- HOW TO COMPLETE THIS TASK: Return every line below in which "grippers" appears.

DATA SHOWN Block Start

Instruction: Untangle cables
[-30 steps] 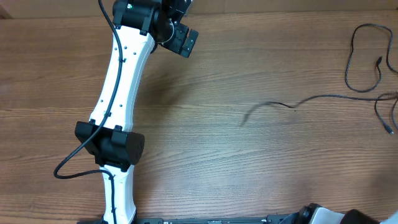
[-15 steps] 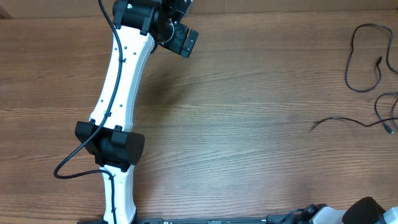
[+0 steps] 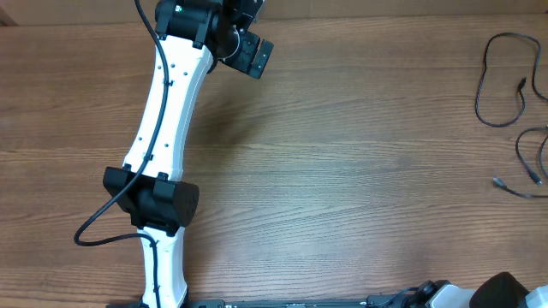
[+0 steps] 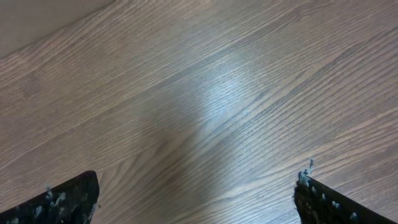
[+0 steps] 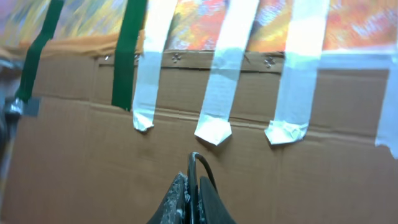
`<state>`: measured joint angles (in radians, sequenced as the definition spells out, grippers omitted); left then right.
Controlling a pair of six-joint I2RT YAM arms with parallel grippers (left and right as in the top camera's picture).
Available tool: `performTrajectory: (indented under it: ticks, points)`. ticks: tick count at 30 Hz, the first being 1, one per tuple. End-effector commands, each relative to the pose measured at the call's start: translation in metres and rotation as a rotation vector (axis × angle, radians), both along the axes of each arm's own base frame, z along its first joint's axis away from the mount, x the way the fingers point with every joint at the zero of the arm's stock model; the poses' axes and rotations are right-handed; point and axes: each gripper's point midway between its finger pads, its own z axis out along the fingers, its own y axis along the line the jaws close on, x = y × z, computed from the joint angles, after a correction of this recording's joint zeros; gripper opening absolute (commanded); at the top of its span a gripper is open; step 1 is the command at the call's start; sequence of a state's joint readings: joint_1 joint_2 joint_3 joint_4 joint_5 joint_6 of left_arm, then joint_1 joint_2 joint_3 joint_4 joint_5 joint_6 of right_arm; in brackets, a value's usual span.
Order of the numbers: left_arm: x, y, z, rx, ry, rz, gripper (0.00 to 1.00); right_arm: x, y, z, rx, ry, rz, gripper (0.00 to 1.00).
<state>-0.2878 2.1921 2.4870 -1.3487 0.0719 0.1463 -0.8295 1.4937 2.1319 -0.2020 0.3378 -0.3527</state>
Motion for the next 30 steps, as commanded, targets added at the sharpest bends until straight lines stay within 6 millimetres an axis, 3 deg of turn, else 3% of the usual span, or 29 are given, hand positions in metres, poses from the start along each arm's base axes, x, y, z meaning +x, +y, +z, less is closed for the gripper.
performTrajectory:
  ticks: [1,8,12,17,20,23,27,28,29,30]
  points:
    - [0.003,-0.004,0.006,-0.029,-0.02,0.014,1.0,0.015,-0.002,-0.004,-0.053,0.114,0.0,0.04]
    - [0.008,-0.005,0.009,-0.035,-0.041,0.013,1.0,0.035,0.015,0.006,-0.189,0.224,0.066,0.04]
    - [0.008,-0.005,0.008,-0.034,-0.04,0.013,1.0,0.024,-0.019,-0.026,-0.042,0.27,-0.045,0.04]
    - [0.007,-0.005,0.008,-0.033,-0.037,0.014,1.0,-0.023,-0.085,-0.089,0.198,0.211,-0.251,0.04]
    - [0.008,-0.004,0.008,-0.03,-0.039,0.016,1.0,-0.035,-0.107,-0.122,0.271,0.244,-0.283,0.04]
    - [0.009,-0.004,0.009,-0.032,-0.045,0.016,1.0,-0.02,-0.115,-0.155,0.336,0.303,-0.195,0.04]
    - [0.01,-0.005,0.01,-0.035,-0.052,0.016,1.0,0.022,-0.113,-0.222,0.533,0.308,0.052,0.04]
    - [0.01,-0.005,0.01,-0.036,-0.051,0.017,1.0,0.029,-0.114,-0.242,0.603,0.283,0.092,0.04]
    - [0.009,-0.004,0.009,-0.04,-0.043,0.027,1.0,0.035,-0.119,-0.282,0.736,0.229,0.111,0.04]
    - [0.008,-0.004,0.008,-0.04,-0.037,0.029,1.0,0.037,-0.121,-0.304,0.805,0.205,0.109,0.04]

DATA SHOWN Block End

- THE ANSWER:
`<state>`: measured joint angles (in radians, sequenced as the definition spells out, grippers omitted); left then right.
Controlling a pair of six-joint I2RT YAM arms with parallel grippers (left and right as in the top camera's picture).

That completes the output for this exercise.